Sum of products (up to 3 marks): write a product term for each row that outputs $1$. Row $01$ gives $\overline{A} \cdot B$, row $10$ gives $A \cdot \overline{B}$, row $11$ gives $A \cdot B$. The sum of products is $\overline{A} \cdot B + A \cdot \overline{B} + A \cdot B$.

Simplify (up to 3 marks): group $A \cdot \overline{B} + A \cdot B = A(\overline{B} + B) = A$. The expression is now $A + \overline{A} \cdot B$, which by the standard identity $A + \overline{A} \cdot B = A + B$ simplifies to $A + B$ (this is just the OR gate, as expected since only $00$ gives $0$).

Markers reward the correct sum of products from the three "1" rows, the grouping/simplification, and the minimal answer $A + B$.

Half adder (up to 3 marks): a half adder adds two single bits $A$ and $B$, producing a sum and a carry. Sum $S = A \oplus B$ (XOR, the sum bit), and carry $C = A \cdot B$ (AND, the carry out).

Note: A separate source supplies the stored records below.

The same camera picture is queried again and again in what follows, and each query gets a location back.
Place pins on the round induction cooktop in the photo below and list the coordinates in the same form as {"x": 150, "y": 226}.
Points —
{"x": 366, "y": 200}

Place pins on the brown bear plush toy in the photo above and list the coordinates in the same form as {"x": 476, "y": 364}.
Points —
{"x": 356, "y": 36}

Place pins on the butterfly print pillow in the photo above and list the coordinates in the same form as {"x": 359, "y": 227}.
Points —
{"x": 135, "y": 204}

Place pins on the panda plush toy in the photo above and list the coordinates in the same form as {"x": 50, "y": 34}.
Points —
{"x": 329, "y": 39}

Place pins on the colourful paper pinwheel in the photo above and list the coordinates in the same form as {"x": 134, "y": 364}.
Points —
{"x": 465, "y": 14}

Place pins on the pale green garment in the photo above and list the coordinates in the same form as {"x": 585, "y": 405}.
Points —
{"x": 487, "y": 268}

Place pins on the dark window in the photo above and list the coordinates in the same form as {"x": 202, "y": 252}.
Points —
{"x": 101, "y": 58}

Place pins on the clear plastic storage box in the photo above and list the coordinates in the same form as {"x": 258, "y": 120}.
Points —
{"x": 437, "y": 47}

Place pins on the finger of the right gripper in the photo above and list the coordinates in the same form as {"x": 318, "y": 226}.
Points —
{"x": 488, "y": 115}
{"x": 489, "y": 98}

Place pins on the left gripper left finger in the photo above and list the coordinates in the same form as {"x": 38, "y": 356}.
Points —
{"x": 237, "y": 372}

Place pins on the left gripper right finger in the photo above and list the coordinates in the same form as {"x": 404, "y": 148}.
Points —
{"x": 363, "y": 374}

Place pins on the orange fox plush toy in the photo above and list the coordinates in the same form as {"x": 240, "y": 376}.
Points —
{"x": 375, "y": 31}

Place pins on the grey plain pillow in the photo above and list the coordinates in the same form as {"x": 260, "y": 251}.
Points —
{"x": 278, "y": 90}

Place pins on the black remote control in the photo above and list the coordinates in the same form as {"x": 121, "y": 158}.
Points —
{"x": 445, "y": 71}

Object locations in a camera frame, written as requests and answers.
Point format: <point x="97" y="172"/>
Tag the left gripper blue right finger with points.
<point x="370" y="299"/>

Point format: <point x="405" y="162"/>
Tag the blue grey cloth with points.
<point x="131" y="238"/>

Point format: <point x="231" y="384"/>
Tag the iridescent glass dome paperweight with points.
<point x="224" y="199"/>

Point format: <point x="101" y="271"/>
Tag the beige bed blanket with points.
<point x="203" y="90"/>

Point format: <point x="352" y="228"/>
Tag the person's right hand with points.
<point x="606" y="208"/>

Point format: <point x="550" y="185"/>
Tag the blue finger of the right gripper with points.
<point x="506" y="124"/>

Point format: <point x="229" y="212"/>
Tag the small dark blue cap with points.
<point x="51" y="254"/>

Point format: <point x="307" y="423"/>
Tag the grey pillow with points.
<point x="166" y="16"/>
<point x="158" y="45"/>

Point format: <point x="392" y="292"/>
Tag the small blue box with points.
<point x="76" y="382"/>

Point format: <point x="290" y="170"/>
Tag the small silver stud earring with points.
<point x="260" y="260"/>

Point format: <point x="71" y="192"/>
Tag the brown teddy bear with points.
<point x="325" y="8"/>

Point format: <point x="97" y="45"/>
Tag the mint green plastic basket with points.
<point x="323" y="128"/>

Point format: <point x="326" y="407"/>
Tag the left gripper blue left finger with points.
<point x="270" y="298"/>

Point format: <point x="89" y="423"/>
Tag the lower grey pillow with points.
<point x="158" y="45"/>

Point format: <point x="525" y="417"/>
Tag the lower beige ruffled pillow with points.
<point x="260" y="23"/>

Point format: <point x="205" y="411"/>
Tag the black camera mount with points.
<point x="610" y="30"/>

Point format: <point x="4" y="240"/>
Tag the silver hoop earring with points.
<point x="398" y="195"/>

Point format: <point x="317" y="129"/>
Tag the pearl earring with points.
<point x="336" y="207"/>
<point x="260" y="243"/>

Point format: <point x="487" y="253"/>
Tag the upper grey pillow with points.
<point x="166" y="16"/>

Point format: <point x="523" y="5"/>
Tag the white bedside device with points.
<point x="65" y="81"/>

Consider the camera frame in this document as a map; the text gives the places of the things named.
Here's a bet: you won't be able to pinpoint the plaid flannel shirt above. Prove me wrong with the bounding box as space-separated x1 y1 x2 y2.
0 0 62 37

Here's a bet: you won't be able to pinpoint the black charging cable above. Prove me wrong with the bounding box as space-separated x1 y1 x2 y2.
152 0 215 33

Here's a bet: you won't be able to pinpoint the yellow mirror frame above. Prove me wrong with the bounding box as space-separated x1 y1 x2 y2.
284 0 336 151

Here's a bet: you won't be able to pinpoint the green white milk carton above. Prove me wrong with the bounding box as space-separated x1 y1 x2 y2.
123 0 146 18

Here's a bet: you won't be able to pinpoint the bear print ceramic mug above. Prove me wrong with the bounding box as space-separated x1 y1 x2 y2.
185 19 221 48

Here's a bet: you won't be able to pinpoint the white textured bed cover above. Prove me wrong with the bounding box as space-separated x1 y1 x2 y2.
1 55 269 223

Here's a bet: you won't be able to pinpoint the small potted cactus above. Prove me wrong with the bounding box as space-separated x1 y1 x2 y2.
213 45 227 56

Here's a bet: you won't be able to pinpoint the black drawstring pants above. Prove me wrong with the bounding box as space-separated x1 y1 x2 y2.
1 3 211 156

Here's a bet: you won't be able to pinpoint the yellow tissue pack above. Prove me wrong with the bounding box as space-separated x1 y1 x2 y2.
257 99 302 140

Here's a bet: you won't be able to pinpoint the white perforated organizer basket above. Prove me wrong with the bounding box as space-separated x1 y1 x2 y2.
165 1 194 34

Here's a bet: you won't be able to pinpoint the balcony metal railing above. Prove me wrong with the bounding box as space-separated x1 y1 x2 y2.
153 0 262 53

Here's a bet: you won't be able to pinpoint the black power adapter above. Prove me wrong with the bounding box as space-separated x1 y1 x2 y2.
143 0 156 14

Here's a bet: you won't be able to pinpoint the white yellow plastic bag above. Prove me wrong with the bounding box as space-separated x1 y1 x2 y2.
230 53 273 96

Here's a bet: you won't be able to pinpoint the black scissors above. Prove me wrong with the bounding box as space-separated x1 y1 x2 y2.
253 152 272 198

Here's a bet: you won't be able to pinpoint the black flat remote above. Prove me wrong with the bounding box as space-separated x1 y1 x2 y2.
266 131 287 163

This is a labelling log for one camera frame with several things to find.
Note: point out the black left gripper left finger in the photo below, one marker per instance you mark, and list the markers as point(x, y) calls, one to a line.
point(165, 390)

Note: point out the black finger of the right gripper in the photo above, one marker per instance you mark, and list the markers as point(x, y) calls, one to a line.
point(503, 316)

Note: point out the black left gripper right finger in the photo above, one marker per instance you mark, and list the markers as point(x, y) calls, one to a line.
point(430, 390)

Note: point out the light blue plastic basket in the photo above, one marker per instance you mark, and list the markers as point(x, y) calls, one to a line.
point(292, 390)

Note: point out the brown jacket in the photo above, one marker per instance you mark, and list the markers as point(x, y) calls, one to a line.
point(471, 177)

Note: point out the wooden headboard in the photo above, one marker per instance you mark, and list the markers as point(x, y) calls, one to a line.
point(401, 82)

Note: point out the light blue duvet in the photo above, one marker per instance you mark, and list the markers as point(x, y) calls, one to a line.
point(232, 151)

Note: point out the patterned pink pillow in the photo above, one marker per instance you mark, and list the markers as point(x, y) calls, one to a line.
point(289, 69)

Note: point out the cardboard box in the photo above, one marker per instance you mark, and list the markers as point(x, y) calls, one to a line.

It cannot accept a carry in from a lower stage.

Full adder (up to 2 marks): a full adder adds three bits, $A$, $B$ and a carry in from the previous stage, producing a sum and a carry out. It is built from two half adders and an OR gate.

Why needed for multi-bit (up to 1 mark): adding numbers with more than one bit produces carries that must ripple from one column to the next, so each stage above the least significant bit must accept a carry in, which only a full adder does.

Markers reward $S = A \oplus B$ and $C = A \cdot B$ for the half adder, the three-input full adder with carry in and out, and the carry-propagation reason.